Introduction: Why Build a VPC from Scratch?
Amazon Web Services revolutionized cloud computing with Virtual Private Clouds (VPCs), allowing users to create isolated network environments in the cloud. But have you ever wondered how VPCs actually work under the hood?
In this project, I recreated AWS VPC functionality on a single Linux machine using native networking primitives. No Docker, no Kubernetes—just pure Linux networking: network namespaces, bridges, veth pairs, and iptables.
What You'll Learn
- How network isolation works at the kernel level
- Linux network namespaces as lightweight containers
- Bridging and routing fundamentals
- NAT implementation with iptables
- Building infrastructure automation tools
Real-World Applications
- Understanding cloud provider networking internals - See how AWS/Azure/GCP implement VPCs
- Building custom network isolation for multi-tenant systems
- DevOps and infrastructure automation skills - Create your own networking tools
- Debugging complex network issues - Deep knowledge of Linux networking stack
Architecture Overview
A VPC in AWS provides:
- Isolated network space with your own IP range (CIDR)
- Subnets that partition your VPC into smaller networks
- Internet Gateway for public subnet internet access
- NAT Gateway for private subnet outbound access
- Security Groups for firewall rules
- VPC Peering for cross-VPC communication
My Implementation Stack
┌─────────────────────────────────────────────┐
│ Linux Host System │
│ │
│ ┌────────────────────────────────────────┐ │
│ │ VPC1 (10.0.0.0/16) │ │
│ │ │ │
│ │ br-vpc1 (Linux Bridge = VPC Router) │ │
│ │ │ │ │ │
│ │ veth-pair veth-pair │ │
│ │ │ │ │ │
│ │ ┌─────▼────┐ ┌─────▼────┐ │ │
│ │ │ Public │ │ Private │ │ │
│ │ │ Subnet │ │ Subnet │ │ │
│ │ │ Namespace│ │ Namespace│ │ │
│ │ │10.0.1.2 │ │10.0.2.2 │ │ │
│ │ └─────┬────┘ └─────┬────┘ │ │
│ │ │ X │ │
│ │ NAT (iptables) No Internet │ │
│ └────────┼────────────────────────────────┘│
│ │ │
│ [eth0] ──► Internet │
└─────────────────────────────────────────────┘
Component Mapping
| AWS VPC Concept | Linux Implementation |
|---|---|
| VPC | Linux Bridge (br-vpc1) |
| Subnet | Network Namespace |
| Subnet Connection | veth pair |
| Internet Gateway | iptables NAT MASQUERADE |
| Route Table | ip route commands |
| Security Group | iptables INPUT rules |
| VPC Peering | veth pair between bridges |
Part 1: Understanding Network Namespaces
Network namespaces are Linux's way of creating isolated network stacks. Each namespace has its own:
- Network interfaces
- IP addresses
- Routing tables
- iptables rules
Why This Matters: This is the same technology Docker uses for container networking. Understanding this gives you deep insights into containerization.
Creating Isolation
# In vpcctl.py - SubnetManager.add()
run_command(f"ip netns add {ns_name}") # Create isolated namespace
When you create a namespace, the Linux kernel creates a completely separate network stack. Processes inside can't see or access the host's network—perfect isolation!
Test It Yourself
# Create namespace
sudo ip netns add test-ns
# List interfaces in host
ip link
# List interfaces in namespace (only loopback!)

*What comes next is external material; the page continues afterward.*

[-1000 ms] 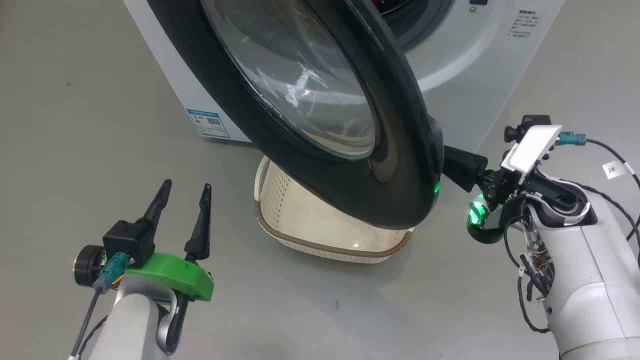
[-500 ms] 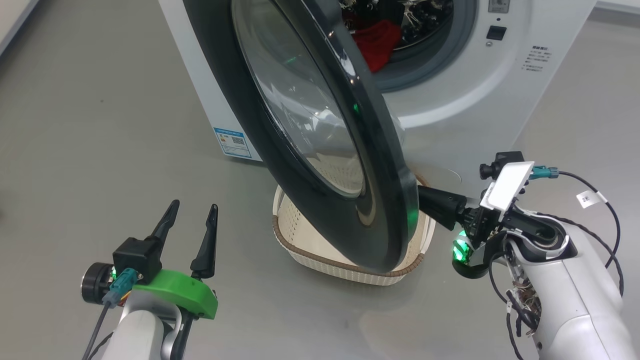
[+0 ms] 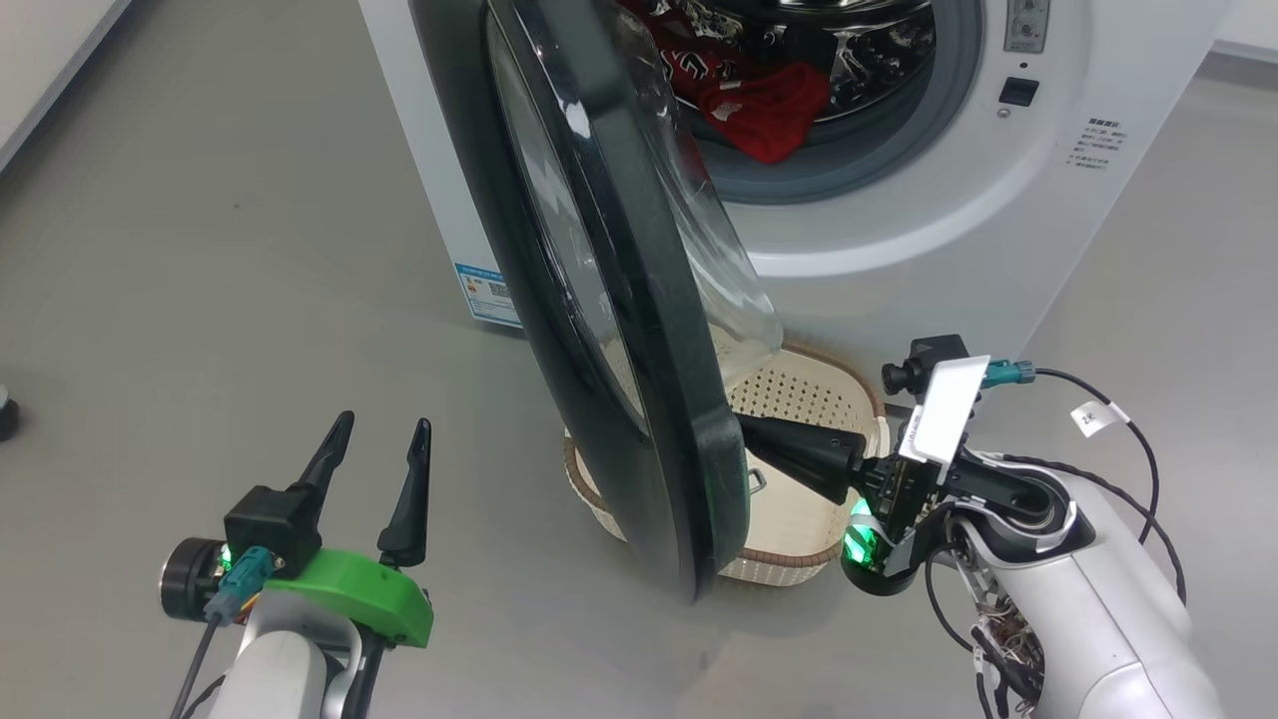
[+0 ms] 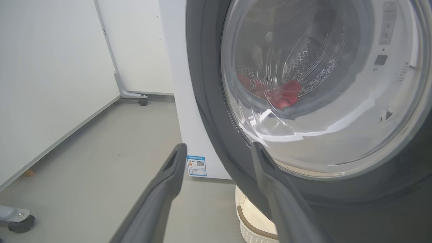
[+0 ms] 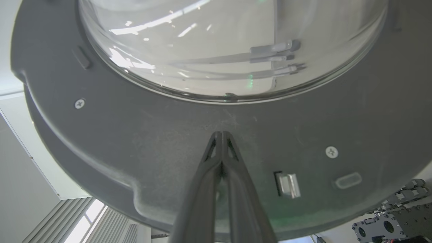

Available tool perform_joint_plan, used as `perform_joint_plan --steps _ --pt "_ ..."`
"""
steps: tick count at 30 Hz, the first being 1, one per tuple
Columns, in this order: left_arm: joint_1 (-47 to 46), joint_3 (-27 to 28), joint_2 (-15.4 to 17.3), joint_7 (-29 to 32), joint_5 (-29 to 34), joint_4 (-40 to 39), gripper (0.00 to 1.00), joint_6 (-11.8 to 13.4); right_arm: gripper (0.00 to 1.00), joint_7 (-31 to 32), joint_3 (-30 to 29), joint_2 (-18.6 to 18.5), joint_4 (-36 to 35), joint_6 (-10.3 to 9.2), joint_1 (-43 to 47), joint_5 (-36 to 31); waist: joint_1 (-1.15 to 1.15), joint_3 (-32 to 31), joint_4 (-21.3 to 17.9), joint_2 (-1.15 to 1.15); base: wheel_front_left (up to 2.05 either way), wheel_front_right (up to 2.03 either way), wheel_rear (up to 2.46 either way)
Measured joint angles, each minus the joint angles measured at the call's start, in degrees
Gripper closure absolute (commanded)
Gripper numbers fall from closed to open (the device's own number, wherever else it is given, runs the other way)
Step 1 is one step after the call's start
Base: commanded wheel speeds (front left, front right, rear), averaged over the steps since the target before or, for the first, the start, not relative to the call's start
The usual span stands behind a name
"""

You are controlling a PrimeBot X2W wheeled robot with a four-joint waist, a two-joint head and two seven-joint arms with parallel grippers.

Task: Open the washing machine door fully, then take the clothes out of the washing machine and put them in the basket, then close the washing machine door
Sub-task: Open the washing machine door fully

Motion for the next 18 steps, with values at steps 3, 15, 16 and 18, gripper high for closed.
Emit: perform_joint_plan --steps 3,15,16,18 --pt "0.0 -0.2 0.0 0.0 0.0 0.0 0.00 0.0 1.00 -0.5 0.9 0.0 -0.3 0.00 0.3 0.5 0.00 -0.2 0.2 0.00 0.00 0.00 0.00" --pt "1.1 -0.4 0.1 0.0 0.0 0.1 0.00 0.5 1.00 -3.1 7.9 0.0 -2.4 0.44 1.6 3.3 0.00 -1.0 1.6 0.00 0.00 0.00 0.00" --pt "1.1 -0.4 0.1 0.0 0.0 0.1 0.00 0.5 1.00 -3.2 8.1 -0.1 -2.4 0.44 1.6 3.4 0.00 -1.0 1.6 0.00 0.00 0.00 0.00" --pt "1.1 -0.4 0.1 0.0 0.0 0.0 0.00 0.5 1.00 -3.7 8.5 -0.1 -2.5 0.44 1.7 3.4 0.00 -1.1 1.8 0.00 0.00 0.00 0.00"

sudo ip netns exec test-ns ip link
You'll notice the namespace starts with only a loopback interface. It's completely isolated!
Part 2: Connecting Namespaces - The veth Pair Magic
Network namespaces are isolated, so we need a way to connect them. Enter veth pairs—virtual ethernet cables.
Conceptual Model
Think of a veth pair as a virtual ethernet cable with two ends:
- One end plugs into the namespace
- Other end plugs into the host or bridge
# Creating the connection
run_command(f"ip link add {veth_host} type veth peer name {veth_ns}")
run_command(f"ip link set {veth_host} master {bridge}") # Connect to bridge
run_command(f"ip link set {veth_ns} netns {ns_name}") # Move to namespace
Why This Works: Packets entering one end of the veth pair automatically come out the other end—like a wormhole for network traffic.
IP Address Assignment
net_info = NetworkUtils.get_network_info(cidr)
# Assign IP inside namespace
run_command(
f"ip netns exec {ns_name} ip addr add "
f"{net_info['first_host']}/{net_info['prefix']} dev {veth_ns}"
)
Key Insight: We use the first usable IP (.2) for the subnet, and the bridge gets the gateway IP (.1). This mirrors how AWS assigns IPs in subnets.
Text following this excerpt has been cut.